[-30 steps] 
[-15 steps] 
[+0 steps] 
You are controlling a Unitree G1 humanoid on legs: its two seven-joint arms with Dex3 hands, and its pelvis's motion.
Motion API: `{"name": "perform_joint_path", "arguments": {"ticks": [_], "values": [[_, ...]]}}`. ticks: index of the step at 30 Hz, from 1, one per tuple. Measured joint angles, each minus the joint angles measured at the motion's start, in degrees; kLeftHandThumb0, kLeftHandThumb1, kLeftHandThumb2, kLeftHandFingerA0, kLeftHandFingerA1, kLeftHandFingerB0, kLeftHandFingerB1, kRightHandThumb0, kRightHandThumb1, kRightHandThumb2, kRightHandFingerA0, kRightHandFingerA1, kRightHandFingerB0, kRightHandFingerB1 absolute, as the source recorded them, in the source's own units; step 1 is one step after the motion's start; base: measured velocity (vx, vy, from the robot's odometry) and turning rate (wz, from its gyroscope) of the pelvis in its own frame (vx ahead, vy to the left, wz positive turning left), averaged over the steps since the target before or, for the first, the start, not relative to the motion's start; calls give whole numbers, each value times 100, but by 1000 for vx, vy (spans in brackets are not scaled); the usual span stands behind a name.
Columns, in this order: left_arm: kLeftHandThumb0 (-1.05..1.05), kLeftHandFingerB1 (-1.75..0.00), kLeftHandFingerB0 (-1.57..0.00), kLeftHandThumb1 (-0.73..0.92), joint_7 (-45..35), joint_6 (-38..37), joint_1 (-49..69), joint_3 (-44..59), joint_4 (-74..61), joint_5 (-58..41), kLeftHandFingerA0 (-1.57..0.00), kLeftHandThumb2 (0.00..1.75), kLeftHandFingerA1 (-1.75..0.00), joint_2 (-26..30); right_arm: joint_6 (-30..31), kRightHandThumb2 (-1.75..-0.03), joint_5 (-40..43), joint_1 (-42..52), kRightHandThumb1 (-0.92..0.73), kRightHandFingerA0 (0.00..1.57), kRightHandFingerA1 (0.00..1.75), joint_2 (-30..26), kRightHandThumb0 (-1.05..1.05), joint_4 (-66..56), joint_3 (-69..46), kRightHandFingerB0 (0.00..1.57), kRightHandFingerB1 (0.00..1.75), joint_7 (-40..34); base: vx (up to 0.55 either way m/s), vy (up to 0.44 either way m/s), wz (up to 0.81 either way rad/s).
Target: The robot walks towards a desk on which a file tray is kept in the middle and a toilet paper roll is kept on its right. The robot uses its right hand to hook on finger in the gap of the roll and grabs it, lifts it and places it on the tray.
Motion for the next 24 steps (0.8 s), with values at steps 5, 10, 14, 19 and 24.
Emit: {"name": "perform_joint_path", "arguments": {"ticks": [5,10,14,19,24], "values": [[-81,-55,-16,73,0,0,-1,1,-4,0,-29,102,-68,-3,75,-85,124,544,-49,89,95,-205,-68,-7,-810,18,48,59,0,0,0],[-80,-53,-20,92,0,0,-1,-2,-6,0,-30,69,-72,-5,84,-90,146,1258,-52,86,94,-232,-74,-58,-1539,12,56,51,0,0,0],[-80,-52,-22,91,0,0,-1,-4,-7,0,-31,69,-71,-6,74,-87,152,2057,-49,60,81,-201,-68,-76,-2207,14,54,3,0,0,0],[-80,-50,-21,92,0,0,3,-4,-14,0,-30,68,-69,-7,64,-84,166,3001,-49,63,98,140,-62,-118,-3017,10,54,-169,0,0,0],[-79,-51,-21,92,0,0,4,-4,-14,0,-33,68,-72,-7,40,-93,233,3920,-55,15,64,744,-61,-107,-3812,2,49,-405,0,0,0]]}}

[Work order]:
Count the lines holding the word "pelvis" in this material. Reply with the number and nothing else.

[Output below]:
2